The reopened area is roughly in the middle of the Gulf below Florida. It starts about 100 miles south of the Panhandle, and about 100 miles west of Pasco County, and extends to a point just south of the Florida Keys.



Panama City charter-boat captain Bob Zales said recreational and commercial fishing operations have been “hamstrung” by the federal ban. Zales, president of the National Association of Charter Boat Operators and the Panama City Boatmen Association, said fishing in state waters couldn’t proceed if federal waters were closed.

The Florida red snapper season ends on Saturday but Crist NOAA that Florida would like to extend it. The state Fish and Wildlife Conservation Commission has done studies indicating that catches are down considerably this year, due to closing of waters due to the BP Deepwater Horizon oil spill, so there’s no danger of over-fishing the resource.
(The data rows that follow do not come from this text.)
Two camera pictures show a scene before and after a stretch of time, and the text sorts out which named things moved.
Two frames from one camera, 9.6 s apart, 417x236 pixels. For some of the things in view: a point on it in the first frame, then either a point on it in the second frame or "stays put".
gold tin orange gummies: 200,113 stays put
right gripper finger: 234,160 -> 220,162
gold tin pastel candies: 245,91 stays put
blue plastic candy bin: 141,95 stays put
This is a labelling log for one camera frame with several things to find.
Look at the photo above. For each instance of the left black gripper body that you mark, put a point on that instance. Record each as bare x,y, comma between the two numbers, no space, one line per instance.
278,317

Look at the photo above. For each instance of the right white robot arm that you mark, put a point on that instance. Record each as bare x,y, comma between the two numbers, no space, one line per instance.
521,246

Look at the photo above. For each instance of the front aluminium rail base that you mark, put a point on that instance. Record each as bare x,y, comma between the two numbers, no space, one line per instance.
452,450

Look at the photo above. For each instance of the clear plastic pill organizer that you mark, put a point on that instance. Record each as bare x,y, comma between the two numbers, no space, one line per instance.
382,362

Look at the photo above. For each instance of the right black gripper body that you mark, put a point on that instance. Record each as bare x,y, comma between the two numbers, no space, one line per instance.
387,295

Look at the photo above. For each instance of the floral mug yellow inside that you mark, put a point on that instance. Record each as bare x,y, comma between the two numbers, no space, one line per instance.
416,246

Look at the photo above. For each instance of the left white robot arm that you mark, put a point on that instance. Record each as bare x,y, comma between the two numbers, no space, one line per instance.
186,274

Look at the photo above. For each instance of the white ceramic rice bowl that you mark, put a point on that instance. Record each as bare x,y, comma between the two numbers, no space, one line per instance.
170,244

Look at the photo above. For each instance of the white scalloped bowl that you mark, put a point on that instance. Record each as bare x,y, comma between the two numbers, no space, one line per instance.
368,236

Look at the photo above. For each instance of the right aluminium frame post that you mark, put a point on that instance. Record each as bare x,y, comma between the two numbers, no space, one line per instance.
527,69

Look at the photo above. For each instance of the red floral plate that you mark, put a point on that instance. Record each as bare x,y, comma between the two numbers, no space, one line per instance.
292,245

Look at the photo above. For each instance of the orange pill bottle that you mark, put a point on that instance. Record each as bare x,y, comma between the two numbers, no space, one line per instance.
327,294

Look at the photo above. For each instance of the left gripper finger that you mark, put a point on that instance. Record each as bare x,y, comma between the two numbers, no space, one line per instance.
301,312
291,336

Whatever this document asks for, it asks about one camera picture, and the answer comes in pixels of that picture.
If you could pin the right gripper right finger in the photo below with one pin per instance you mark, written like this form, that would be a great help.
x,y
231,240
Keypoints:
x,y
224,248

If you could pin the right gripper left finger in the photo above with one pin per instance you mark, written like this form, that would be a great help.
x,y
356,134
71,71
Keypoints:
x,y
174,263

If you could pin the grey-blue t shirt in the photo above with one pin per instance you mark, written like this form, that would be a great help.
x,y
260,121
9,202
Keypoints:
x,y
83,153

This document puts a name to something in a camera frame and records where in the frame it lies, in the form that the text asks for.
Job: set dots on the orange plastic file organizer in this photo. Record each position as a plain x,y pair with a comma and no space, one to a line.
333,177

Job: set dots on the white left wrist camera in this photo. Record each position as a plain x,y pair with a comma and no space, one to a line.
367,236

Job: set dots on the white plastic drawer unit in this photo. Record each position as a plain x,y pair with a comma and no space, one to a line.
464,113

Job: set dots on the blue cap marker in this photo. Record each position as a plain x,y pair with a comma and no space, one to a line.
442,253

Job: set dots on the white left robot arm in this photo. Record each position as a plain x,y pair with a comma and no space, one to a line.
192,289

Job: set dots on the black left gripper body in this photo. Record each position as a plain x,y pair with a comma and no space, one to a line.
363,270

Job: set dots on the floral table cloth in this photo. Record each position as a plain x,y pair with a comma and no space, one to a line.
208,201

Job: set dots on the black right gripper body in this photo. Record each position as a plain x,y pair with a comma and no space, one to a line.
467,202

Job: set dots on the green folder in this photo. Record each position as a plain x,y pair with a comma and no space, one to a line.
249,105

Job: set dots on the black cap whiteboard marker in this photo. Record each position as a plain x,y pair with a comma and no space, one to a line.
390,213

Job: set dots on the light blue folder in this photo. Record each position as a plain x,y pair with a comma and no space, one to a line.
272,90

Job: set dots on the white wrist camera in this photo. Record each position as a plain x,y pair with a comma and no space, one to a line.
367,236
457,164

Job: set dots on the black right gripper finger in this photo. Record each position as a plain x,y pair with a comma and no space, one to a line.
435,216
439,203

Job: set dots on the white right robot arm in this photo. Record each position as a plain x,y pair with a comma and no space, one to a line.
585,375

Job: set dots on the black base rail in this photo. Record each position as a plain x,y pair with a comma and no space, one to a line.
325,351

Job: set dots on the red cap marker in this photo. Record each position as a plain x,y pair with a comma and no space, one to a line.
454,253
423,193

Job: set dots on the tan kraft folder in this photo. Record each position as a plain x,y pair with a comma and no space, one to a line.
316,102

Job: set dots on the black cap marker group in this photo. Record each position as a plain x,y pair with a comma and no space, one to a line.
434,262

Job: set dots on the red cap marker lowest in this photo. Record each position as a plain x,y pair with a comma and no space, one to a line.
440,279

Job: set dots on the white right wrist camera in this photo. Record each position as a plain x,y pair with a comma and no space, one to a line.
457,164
“The current closures place major limitations on access to red snapper fishing and would diminish the value of a supplemental season” in state waters, Crist wrote to NOAA. He said oil seen in state waters previously “has now moved out of the area.”
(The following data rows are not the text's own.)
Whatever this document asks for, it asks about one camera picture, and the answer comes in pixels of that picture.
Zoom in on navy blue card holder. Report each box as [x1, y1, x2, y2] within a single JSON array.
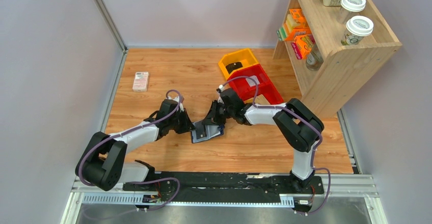
[[191, 121, 225, 144]]

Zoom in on wooden shelf unit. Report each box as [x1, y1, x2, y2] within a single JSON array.
[[273, 0, 402, 118]]

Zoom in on red plastic bin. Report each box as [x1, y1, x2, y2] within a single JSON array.
[[232, 81, 284, 105], [228, 64, 274, 100]]

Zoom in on red plastic bin middle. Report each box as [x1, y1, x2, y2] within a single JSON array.
[[228, 64, 274, 100]]

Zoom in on green orange boxes on shelf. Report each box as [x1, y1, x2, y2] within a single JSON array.
[[277, 9, 311, 41]]

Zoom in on grey card in bin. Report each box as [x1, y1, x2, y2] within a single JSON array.
[[246, 75, 260, 87]]

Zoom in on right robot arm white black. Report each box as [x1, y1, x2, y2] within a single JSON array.
[[201, 89, 325, 183]]

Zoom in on gold credit cards in bin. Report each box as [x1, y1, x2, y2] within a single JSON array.
[[246, 94, 270, 105]]

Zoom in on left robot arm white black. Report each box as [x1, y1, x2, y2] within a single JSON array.
[[75, 96, 195, 191]]

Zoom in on orange snack box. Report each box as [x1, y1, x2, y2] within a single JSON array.
[[291, 34, 315, 60]]

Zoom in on paper cup white lid front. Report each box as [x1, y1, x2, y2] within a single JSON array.
[[341, 15, 374, 45]]

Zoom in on paper cup white lid rear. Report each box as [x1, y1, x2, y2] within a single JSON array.
[[337, 0, 366, 24]]

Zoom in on paper cup white lid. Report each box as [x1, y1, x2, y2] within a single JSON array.
[[337, 0, 366, 24], [341, 15, 374, 45]]

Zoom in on yellow plastic bin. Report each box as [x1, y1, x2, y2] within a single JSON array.
[[218, 48, 259, 80]]

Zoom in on white red small box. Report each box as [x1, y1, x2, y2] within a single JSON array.
[[132, 72, 149, 92]]

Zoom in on aluminium rail frame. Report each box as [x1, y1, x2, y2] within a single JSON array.
[[61, 172, 388, 223]]

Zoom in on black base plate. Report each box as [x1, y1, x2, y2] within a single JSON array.
[[123, 172, 326, 212]]

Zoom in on red plastic bin front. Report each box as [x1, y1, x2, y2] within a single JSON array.
[[232, 81, 284, 105]]

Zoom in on black item in yellow bin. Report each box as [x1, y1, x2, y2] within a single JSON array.
[[225, 62, 243, 75]]

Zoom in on glass bottle on shelf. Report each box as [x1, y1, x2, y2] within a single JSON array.
[[306, 44, 323, 71]]

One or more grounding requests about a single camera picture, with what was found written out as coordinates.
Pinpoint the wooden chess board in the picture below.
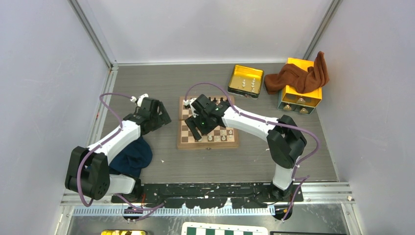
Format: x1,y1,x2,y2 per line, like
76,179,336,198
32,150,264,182
177,96,239,150

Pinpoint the brown cloth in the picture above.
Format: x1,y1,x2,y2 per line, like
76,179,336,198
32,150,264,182
264,51,329,94

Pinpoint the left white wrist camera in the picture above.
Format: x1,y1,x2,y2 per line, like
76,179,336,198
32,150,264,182
130,94,149,107

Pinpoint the yellow drawer box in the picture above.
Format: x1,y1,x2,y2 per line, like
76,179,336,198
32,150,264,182
277,58,323,115

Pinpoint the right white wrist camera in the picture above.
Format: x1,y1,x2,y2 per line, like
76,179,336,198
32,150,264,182
181,98,198,119

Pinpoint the green checkered calibration board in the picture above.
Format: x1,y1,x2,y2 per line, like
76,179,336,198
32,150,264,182
181,222,270,235

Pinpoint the dark blue cloth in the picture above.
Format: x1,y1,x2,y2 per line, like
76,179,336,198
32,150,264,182
109,137,153,178

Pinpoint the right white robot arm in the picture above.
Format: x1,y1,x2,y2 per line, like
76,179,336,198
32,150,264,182
183,94,307,201

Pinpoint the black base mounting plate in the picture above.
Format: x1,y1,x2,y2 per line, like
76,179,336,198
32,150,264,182
111,182,303,209

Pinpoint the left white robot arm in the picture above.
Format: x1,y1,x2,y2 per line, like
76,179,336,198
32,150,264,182
65,94,171,207

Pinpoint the gold metal tin tray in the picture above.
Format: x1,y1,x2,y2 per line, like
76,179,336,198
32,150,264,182
227,65,264,99

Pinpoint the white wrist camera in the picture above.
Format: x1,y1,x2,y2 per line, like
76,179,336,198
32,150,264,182
181,98,198,119
130,94,149,107
Zales said boat operators welcome Crist’s action. He said BP hired many idled boats in its “Vessels of Opportunity” program but that is being cut back now.

“When you’re looking at state waters and federal waters, we’re hamstrung,” said Zales. “If you fish in federal waters, you have to have federal permits and if federal waters are closed to certain species, if you’re a charter boat, you can’t fish for them anywhere.”

Zales said business is off 75 percent or more for sport fishing charter businesses in the area.

“Fortunately, BP has hired a number of the boats for the vessels-of-opportunity program to help with the clean up, but they’re deactivating a lot of them now,” he said. “The boats that have been deactivated need to go fishing.”


----------